INSTRUCTIONS TO FOLLOW
Your answer should be the lines of the data below that contain "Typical".

EXCERPTED DATA
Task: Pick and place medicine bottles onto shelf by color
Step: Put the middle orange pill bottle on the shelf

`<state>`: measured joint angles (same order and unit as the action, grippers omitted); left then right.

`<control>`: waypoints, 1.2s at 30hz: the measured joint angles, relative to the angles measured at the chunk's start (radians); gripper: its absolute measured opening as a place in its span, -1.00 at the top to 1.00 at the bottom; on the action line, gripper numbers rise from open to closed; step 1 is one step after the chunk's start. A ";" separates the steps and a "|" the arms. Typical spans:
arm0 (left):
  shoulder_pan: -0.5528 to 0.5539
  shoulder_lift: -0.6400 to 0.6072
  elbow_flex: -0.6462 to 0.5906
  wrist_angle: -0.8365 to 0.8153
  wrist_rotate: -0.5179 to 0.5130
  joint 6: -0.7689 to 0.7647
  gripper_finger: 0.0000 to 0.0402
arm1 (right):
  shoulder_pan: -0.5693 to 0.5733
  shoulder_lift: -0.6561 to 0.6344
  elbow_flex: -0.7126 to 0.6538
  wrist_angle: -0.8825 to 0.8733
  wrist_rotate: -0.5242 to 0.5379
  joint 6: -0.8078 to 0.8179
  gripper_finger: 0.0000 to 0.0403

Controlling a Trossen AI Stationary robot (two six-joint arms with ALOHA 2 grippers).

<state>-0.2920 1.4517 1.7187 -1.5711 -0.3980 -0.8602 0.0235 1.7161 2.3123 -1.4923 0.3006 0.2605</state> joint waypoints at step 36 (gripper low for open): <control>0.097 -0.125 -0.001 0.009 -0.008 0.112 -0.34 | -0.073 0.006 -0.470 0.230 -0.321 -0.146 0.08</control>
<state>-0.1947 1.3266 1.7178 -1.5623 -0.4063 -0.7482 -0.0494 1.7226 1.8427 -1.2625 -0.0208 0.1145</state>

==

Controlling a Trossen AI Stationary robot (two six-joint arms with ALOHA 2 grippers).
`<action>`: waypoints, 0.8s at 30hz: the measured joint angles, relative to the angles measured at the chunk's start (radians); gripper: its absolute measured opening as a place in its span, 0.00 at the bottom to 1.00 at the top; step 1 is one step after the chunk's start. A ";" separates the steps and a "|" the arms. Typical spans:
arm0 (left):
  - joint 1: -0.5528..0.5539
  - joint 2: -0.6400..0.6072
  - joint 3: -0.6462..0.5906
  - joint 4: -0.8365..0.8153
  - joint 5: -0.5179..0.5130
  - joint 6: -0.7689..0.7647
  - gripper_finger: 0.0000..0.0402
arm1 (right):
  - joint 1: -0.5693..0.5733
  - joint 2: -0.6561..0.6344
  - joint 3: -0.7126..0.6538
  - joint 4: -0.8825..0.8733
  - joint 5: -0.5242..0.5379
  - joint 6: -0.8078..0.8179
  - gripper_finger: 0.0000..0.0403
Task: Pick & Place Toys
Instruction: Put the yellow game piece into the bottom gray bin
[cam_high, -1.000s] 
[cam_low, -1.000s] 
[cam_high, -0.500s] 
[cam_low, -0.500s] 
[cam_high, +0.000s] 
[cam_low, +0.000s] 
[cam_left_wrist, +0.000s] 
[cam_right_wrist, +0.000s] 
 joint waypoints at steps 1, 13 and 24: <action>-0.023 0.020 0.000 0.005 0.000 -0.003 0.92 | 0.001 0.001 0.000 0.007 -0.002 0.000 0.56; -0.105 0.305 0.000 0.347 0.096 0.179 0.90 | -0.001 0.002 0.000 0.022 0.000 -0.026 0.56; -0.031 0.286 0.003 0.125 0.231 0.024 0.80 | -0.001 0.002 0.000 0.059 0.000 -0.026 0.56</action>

RESPONSE TO THIS TASK
`<control>`: waypoints, 1.2s at 30hz: the measured joint angles, relative to the angles measured at the chunk's start (radians); gripper: its absolute measured opening as a place in its span, -1.00 at the top to 1.00 at the bottom; on the action line, gripper numbers rise from open to closed; step 1 is one step after the chunk's start. A ";" separates the steps and a "|" the arms. Typical spans:
`<action>`: waypoints, 0.8s at 30hz: the measured joint angles, relative to the angles measured at the chunk's start (radians); gripper: its absolute measured opening as a place in its span, 0.00 at the bottom to 1.00 at the top; step 1 is one step after the chunk's start. A ";" separates the steps and a "|" the arms. Typical spans:

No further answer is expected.